**What the task requires**
Nothing past the line containing "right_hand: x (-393" belongs in the output. Copy exactly every line of the data below from the first up to and including it.

**Raw data**
────

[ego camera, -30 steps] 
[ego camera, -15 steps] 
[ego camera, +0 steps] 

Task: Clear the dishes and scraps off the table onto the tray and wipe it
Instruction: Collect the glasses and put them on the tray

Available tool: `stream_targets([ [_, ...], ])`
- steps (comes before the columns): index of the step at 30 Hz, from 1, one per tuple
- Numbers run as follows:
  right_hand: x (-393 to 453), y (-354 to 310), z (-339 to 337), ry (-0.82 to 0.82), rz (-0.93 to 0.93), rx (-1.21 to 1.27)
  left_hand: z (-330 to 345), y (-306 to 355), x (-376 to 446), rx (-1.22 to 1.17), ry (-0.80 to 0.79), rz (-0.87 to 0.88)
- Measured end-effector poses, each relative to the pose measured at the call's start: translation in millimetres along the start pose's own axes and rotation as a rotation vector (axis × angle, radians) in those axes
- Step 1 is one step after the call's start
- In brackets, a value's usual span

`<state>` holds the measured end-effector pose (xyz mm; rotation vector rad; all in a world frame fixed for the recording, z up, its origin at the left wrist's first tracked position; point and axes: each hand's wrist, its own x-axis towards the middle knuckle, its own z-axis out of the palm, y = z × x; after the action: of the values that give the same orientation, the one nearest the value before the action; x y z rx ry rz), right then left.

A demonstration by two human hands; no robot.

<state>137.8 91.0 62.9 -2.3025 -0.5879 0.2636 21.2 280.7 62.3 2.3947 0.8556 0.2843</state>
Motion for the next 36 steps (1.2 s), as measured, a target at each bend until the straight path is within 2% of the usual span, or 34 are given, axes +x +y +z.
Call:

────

**Output for this task**
[ego camera, -30 steps] 
[ego camera, -15 steps] 
[ego camera, +0 steps] 

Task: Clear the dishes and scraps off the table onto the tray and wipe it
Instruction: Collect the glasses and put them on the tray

Available tool: `stream_targets([ [_, ...], ])`
- steps (comes before the columns): index of the step at 30 Hz, from 1, one per tuple
- Numbers run as follows:
  right_hand: x (-393 to 453), y (-354 to 310), z (-339 to 337), ry (-0.82 to 0.82), rz (-0.93 to 0.93), rx (-1.21 to 1.27)

With this output, the exercise is done.